Type of Data - Vector_Numeric、character、logic
a <- seq(from=1, to=20 ,by=2) # numeric
b <- letters[1:10] # character
c <- rep(c(TRUE,FALSE),5) # logic
a ; b ; c
## [1] 1 3 5 7 9 11 13 15 17 19
## [1] "a" "b" "c" "d" "e" "f" "g" "h" "i" "j"
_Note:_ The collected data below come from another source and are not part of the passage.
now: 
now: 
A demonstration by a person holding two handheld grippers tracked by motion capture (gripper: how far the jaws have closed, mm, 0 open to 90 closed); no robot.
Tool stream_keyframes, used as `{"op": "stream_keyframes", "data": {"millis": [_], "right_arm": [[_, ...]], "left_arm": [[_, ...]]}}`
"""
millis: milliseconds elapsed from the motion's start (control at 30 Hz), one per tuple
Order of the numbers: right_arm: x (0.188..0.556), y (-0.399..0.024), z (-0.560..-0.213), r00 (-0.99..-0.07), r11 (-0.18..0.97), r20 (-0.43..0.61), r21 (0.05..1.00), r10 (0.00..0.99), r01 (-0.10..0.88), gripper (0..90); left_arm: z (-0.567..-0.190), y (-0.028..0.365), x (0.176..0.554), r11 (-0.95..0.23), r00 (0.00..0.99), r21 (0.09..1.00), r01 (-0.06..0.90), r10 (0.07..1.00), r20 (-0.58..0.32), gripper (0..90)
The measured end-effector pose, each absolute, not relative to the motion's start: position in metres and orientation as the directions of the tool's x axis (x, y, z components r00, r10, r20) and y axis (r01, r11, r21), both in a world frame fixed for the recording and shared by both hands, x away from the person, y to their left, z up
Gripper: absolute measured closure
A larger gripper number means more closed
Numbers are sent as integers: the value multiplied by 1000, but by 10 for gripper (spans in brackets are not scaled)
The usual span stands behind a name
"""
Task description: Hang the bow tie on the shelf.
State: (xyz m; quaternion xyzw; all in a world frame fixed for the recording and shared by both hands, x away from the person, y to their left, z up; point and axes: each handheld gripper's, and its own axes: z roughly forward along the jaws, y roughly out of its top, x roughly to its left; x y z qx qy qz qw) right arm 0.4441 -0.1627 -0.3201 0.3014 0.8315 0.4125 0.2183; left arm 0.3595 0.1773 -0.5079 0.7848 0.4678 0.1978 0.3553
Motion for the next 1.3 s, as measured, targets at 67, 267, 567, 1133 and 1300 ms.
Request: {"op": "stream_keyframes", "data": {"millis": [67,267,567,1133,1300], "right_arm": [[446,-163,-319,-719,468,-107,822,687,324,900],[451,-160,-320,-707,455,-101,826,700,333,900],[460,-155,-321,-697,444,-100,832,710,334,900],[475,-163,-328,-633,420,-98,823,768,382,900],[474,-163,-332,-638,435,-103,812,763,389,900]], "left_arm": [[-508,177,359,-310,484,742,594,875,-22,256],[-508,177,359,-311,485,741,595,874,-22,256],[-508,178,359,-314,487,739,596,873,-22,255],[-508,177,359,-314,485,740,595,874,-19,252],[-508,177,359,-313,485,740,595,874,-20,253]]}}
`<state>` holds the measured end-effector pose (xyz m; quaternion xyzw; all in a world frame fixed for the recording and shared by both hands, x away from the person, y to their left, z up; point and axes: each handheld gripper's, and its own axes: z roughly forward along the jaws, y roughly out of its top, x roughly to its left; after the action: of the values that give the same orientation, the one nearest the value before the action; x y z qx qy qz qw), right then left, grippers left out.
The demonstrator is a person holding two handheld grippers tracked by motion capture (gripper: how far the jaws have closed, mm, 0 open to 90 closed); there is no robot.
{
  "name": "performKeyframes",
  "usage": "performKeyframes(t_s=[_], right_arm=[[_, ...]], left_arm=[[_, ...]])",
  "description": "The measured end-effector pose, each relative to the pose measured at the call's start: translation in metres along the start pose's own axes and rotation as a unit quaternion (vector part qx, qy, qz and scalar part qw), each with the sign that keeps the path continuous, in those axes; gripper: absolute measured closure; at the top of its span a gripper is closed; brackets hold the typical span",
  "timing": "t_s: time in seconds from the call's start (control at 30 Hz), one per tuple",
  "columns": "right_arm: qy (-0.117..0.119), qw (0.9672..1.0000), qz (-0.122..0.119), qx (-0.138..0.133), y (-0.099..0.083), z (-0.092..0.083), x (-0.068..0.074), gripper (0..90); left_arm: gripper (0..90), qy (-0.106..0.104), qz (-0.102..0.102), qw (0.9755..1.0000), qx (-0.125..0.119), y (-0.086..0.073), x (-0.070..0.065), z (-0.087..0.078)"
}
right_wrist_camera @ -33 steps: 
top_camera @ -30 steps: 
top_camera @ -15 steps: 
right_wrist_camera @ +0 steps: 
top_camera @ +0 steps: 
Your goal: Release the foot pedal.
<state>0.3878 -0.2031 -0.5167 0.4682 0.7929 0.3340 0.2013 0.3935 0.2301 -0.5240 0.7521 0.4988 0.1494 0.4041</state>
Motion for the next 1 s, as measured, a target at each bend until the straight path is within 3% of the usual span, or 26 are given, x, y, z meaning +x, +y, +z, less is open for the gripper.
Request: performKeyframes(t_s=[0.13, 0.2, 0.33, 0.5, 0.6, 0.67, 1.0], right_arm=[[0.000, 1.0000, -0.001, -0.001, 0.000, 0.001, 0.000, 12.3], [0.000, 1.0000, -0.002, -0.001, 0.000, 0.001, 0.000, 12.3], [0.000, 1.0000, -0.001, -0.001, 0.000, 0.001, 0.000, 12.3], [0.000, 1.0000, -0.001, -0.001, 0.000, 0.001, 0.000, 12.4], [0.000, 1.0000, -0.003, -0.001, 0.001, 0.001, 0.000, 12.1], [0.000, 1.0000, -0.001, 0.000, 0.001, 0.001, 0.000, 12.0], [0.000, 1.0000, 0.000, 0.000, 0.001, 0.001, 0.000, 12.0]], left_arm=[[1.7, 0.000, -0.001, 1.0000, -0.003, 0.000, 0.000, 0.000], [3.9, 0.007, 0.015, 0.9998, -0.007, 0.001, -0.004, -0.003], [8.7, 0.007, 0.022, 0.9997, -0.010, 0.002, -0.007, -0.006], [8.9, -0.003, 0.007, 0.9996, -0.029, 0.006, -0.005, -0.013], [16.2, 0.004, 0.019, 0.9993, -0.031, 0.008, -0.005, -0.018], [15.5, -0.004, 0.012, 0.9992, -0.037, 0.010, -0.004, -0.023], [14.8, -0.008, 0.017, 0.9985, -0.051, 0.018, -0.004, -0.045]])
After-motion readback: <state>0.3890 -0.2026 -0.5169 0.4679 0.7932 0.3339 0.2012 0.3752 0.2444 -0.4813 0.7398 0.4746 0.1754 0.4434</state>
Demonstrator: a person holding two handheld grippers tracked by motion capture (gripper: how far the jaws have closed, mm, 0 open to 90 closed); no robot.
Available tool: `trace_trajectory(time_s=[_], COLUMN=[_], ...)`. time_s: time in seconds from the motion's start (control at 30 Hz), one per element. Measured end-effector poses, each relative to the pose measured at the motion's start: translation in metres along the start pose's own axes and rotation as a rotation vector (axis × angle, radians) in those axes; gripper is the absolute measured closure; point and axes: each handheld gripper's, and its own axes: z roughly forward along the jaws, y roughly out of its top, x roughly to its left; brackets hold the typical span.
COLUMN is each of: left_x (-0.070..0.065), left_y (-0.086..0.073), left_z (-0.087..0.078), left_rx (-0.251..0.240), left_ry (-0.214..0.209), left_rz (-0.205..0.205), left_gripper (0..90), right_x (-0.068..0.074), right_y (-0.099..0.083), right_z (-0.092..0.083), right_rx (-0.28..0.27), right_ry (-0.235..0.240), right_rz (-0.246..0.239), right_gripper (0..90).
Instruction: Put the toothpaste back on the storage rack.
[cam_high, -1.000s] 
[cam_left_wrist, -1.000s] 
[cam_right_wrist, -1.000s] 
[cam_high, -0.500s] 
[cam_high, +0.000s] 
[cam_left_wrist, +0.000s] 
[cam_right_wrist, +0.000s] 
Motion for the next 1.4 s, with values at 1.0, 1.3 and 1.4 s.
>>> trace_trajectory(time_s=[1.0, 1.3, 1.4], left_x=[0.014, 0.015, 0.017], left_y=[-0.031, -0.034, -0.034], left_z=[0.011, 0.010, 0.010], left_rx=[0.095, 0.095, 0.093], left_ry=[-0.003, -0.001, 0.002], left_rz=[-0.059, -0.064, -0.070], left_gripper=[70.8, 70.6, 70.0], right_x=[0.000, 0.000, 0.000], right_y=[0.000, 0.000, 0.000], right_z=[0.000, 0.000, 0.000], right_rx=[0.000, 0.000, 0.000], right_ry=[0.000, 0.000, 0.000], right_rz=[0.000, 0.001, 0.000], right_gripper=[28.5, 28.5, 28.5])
## [1] TRUE FALSE TRUE FALSE TRUE FALSE TRUE FALSE TRUE FALSE
class(a) ; class(b) ; class(c)
## [1] "numeric"
## [1] "character"
## [1] "logical"
# use class() to detect the data type
Type of Data - dataframe、matrix、list
d <- matrix(1:15,ncol = 3,nrow = 5,byrow = T)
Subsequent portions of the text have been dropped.